Gains from Collaborative R&D: A Patent Analysis of U.S.-China Co-Invention
*Names in bold indicate Presenter
Theory suggest that new combinations of inputs are required for technological invention, implying cross-country collaboration that brings together diverse sources of expertise, skills, resources, and other inputs can increase the rate of innovation. However, because countries vary in their comparative advantage in supplying various innovation inputs, the motivation to cooperate is likely asymmetrical across countries and heterogeneous across country pairs. In this paper we explore the degree to which cross-country collaboration spurs innovation in clean energy and the mechanisms facilitating productive cooperation between the sector’s two largest players, U.S. and China.
First, we empirically assess the role of cooperation in spurring novel invention within the observable patent record. We explore several possible mechanisms for how cross-country collaboration increases access to various innovation inputs and benefits cooperating actors. Then, building on our empirical findings, we explore the ways in which transnational institutions can be designed to facilitate successful cross-country collaboration.

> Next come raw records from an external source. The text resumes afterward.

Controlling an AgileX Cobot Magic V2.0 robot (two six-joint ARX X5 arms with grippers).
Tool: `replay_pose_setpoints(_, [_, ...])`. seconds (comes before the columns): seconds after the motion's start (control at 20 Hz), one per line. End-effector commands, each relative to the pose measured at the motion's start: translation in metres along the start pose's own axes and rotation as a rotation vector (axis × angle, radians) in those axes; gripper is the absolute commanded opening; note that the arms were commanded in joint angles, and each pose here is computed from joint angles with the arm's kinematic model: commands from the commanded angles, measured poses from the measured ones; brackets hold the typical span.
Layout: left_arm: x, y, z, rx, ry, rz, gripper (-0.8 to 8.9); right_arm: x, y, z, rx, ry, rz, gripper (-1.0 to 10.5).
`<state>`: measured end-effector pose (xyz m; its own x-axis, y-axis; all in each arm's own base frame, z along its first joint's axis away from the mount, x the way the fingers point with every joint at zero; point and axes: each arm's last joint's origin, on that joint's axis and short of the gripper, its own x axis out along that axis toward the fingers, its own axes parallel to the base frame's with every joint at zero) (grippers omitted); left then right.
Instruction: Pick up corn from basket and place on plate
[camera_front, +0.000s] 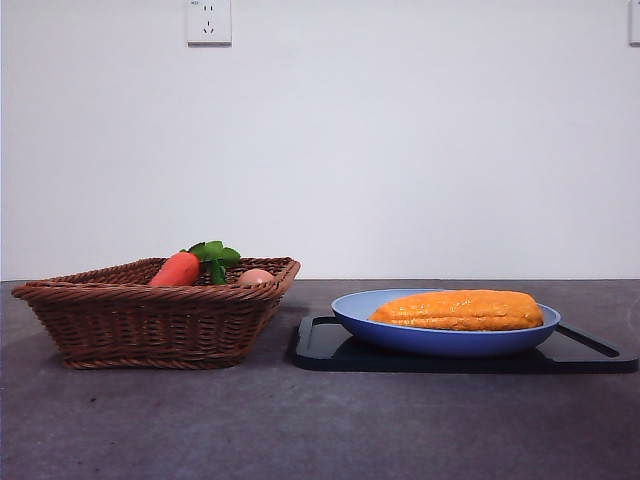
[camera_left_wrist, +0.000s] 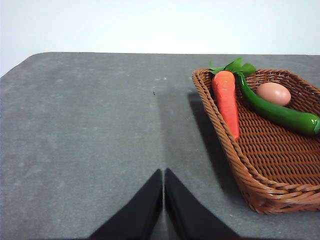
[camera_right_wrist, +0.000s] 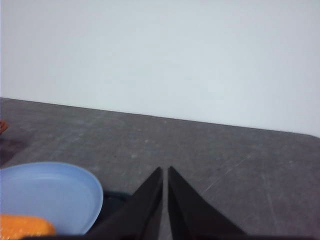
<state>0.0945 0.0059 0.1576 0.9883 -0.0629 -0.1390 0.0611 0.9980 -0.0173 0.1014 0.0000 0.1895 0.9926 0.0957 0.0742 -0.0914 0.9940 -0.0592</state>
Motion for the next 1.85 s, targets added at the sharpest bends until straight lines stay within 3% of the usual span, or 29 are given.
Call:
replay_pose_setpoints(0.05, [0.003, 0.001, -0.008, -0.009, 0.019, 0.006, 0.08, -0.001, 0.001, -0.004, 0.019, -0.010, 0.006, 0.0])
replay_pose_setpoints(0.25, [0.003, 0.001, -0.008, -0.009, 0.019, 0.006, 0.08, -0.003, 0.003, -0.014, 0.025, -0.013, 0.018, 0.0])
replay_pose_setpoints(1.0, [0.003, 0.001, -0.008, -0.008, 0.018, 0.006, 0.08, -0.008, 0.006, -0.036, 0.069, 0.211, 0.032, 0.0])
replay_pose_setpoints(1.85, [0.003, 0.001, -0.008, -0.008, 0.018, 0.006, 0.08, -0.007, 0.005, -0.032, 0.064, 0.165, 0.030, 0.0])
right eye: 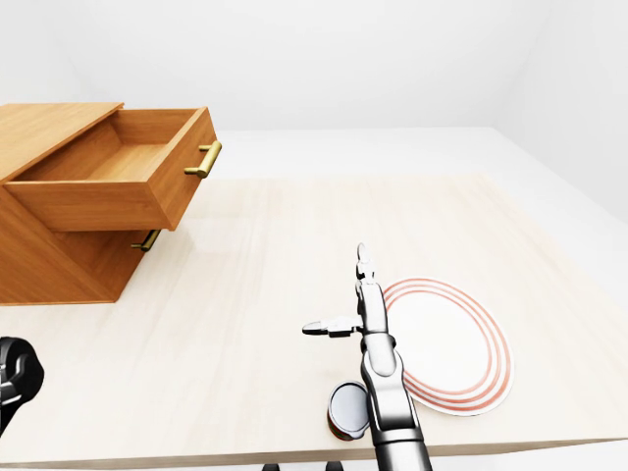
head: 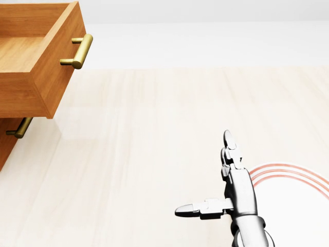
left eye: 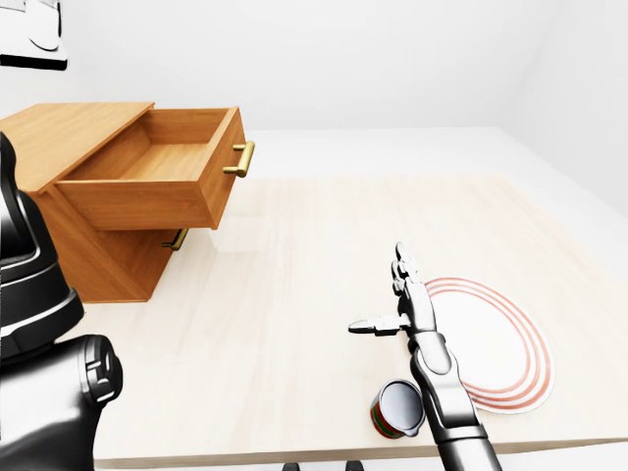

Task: Put the bowl on top of the cabinet.

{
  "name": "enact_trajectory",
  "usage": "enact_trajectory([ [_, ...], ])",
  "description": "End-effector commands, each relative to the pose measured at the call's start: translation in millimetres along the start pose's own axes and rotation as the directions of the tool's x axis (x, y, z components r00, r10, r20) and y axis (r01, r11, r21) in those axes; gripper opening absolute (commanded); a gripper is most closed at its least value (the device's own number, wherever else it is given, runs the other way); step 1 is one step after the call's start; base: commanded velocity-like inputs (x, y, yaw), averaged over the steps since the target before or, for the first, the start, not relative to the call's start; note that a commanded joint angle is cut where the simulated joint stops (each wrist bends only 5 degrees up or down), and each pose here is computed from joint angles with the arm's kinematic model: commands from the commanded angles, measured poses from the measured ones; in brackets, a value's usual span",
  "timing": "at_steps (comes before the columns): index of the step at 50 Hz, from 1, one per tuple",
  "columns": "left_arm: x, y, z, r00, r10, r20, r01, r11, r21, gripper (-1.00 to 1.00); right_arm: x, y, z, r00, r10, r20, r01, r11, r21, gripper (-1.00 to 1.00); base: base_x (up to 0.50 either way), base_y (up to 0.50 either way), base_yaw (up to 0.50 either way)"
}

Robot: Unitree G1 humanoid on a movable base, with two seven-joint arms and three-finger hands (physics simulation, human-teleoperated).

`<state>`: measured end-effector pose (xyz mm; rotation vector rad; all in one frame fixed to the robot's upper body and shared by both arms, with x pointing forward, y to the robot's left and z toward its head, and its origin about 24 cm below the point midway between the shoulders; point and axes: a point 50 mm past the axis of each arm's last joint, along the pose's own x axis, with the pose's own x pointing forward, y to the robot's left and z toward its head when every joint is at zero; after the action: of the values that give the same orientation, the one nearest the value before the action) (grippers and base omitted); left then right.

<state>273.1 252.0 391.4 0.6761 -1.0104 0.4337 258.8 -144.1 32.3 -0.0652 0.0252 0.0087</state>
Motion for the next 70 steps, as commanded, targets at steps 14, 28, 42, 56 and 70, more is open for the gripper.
enact_trajectory([
  [14,0.9,28.1,-93.1,0.938,0.147,-0.315,-0.065,0.965,0.255,-0.92,-0.4,-0.9,-0.2,1.0,-0.004,0.0,0.004,1.0,0.001,1.0,0.0,0.0,0.0],
  [28,-17.9,60.3,-135.1,0.837,0.287,-0.466,-0.049,0.887,0.458,-0.92,0.2,-1.0,-1.8,1.0,-0.005,-0.002,0.005,1.0,-0.001,1.0,0.0,0.0,0.0],
  [42,-40.9,86.9,-154.2,0.784,0.416,-0.462,0.008,0.736,0.677,-0.92,0.0,-2.1,-2.0,1.0,-0.008,-0.002,0.008,1.0,0.0,1.0,0.0,0.0,0.0],
  [56,-58.9,88.4,-165.8,0.789,0.399,-0.468,0.131,0.634,0.762,-0.92,0.5,-1.8,-2.2,1.0,-0.009,-0.003,0.009,1.0,-0.002,1.0,0.0,0.0,0.0],
  [70,-66.3,66.2,-173.6,0.815,0.296,-0.498,0.267,0.571,0.776,-0.92,0.8,-2.8,-2.0,1.0,-0.01,-0.001,0.01,1.0,0.0,1.0,0.0,0.0,0.0],
])
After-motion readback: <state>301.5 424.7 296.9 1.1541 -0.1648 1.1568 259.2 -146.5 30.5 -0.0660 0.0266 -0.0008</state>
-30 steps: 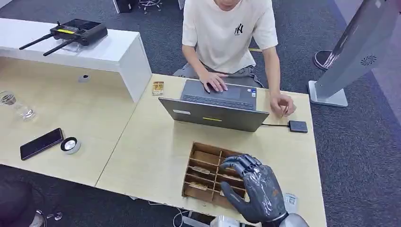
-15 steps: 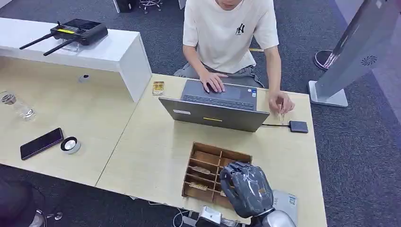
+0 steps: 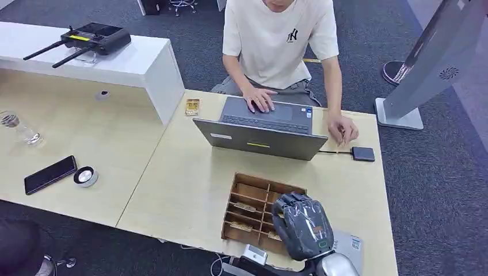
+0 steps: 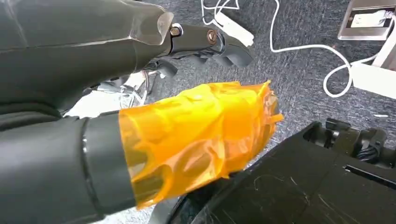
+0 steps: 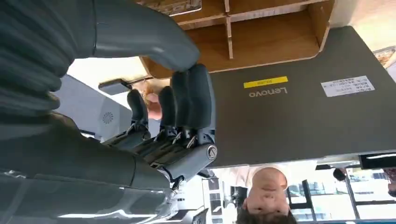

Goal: Pass the card to the sensor for recognition and then transmit it.

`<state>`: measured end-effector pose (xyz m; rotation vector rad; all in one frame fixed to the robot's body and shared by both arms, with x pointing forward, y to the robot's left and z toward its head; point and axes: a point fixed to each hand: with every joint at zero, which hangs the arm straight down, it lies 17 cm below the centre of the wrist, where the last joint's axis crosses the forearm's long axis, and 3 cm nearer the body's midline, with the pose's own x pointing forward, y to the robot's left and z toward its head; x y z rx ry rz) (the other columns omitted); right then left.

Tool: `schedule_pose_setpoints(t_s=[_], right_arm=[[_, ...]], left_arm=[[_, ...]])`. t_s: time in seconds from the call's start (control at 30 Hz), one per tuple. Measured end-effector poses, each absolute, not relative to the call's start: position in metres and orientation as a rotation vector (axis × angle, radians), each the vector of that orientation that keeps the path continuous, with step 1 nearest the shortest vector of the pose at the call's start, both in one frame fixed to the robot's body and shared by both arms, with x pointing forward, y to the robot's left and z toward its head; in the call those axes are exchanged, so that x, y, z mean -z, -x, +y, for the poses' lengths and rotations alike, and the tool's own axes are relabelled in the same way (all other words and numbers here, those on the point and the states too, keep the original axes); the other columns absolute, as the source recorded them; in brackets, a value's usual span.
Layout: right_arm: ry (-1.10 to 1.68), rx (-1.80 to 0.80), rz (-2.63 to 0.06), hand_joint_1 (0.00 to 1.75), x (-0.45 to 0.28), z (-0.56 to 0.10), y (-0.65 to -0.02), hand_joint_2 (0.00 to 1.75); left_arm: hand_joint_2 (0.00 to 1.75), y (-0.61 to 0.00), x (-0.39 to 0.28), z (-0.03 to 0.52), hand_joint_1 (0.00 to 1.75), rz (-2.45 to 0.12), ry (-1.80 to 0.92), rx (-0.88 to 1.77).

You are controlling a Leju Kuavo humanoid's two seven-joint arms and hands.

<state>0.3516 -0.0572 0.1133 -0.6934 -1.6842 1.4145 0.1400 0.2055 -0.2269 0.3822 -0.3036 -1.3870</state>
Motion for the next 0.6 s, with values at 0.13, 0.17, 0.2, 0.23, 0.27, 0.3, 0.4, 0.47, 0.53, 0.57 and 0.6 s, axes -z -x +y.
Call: schedule_pose_setpoints(t_s=[0.13, 0.17, 0.2, 0.23, 0.27, 0.3, 0.4, 0.47, 0.53, 0.57, 0.6], right_arm=[[0.703, -1.425, -1.674, 1.12, -0.111, -0.058, -0.352, 1.75], [0.705, -1.425, -1.671, 1.08, -0.110, -0.059, -0.352, 1.75], [0.707, -1.426, -1.666, 1.03, -0.109, -0.059, -0.353, 1.75], [0.707, -1.428, -1.662, 1.03, -0.108, -0.059, -0.353, 1.75], [0.706, -1.432, -1.657, 1.03, -0.107, -0.060, -0.353, 1.75], [0.706, -1.436, -1.654, 0.98, -0.106, -0.060, -0.353, 1.75], [0.707, -1.443, -1.646, 0.91, -0.104, -0.060, -0.353, 1.75], [0.709, -1.447, -1.641, 0.80, -0.103, -0.060, -0.354, 1.75], [0.715, -1.450, -1.634, 0.86, -0.102, -0.061, -0.354, 1.75], [0.716, -1.451, -1.630, 0.84, -0.101, -0.062, -0.354, 1.75], [0.716, -1.453, -1.627, 0.84, -0.100, -0.062, -0.354, 1.75]], left_arm=[[0.00, -0.140, 0.227, 0.206, 0.00, -0.303, -0.383, 1.387], [0.00, -0.140, 0.227, 0.206, 0.00, -0.303, -0.383, 1.387], [0.00, -0.140, 0.227, 0.206, 0.00, -0.303, -0.383, 1.388], [0.00, -0.140, 0.227, 0.206, 0.00, -0.303, -0.383, 1.388], [0.00, -0.140, 0.227, 0.206, 0.00, -0.304, -0.384, 1.389], [0.00, -0.140, 0.227, 0.206, 0.00, -0.304, -0.384, 1.389], [0.00, -0.140, 0.227, 0.206, 0.00, -0.305, -0.385, 1.391], [0.00, -0.140, 0.227, 0.206, 0.00, -0.306, -0.386, 1.394], [0.00, -0.140, 0.227, 0.206, 0.00, -0.305, -0.385, 1.395], [0.00, -0.140, 0.227, 0.206, 0.00, -0.305, -0.385, 1.396], [0.00, -0.140, 0.227, 0.206, 0.00, -0.305, -0.386, 1.397]])
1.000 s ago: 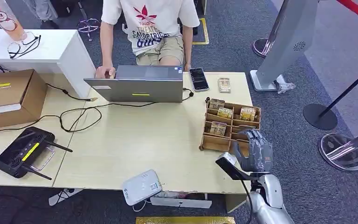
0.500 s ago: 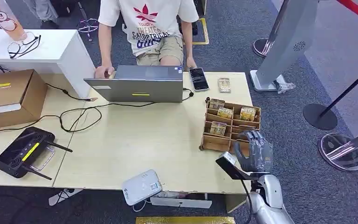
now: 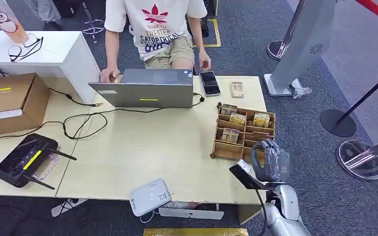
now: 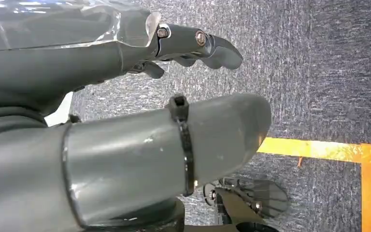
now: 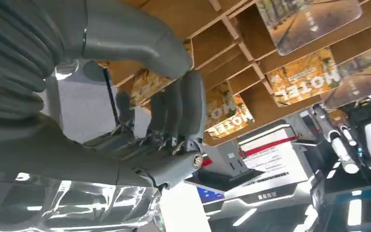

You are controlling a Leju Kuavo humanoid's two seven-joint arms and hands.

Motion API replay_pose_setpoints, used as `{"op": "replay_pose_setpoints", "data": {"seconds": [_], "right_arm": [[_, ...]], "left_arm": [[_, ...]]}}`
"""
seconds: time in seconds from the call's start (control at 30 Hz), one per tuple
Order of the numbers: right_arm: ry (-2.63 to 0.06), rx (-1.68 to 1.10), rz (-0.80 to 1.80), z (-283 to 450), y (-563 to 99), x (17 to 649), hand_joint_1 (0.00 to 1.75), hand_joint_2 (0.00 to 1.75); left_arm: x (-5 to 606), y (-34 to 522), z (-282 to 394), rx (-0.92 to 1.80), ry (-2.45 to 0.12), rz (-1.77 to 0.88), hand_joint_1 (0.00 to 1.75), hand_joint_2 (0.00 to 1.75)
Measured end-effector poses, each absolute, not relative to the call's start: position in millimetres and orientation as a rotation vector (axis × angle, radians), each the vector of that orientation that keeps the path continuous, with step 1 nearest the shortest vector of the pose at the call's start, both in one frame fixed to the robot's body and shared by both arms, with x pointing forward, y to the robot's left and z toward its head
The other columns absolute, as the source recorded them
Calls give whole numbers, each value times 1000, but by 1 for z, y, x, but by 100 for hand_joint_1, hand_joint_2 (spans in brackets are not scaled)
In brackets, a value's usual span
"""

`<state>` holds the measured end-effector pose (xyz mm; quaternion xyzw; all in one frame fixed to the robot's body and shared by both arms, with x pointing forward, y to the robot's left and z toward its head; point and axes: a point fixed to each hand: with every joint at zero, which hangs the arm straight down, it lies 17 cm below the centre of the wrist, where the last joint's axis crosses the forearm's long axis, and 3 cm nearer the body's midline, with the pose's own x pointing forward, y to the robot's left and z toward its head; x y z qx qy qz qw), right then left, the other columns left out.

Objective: Pass the card to the sensor for recognition and then transmit it.

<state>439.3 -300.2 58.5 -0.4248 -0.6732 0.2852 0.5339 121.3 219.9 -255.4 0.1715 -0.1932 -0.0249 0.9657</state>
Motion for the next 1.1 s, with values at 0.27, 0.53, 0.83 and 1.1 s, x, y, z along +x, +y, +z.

In our quantitative analysis of U.S.-China collaborative patenting, using a comprehensive dataset of all patents filed with the U.S. Patent and Trademark Office, we examine whether collaborative inventions engaging both U.S. and Chinese inventors induce greater innovation spillovers, measured by forward citations. We compare citation rates to collaborative patents with that of similar inventions developed by single-country inventor teams. Our preliminary results suggest U.S.-China collaborative patents receive more forward citations than Chinese-only inventions but fewer than U.S.-only inventions. We hypothesize that collaboration offers an opportunity for Chinese scientists to tap into new technological inputs and more effectively leverage foreign R&D inputs to invent technologies with greater spillovers. However, U.S. inventors may choose to collaborate with Chinese inventors for other reasons, such as accessing Chinese capital markets that more readily facilitate prototyping, technology demonstration, and manufacturing.
Building on our quantitative analysis, we examine efforts to facilitate and formalize U.S.-China cooperation in clean energy innovation. We focus our analysis on one highly prominent case, the Clean Energy Research Center (CERC), established in 2009. We analyze CERC procedural documents and conduct interviews with CERC participants to assess the benefits and weaknesses in CERC’s organizational and management structure. Critically, we assess whether CERC’s procedures effectively capitalize the differential comparative advantages highlighted in our empirical analysis that increase the productivity of cooperation. Our preliminary findings indicate that CERC projects have in many cases successfully combined inputs from both countries but that the overall productivity of CERC has fallen short of expectations. One of the largest barriers to productivity is the difficulty in aligning the differing intellectual property regimes of the two countries.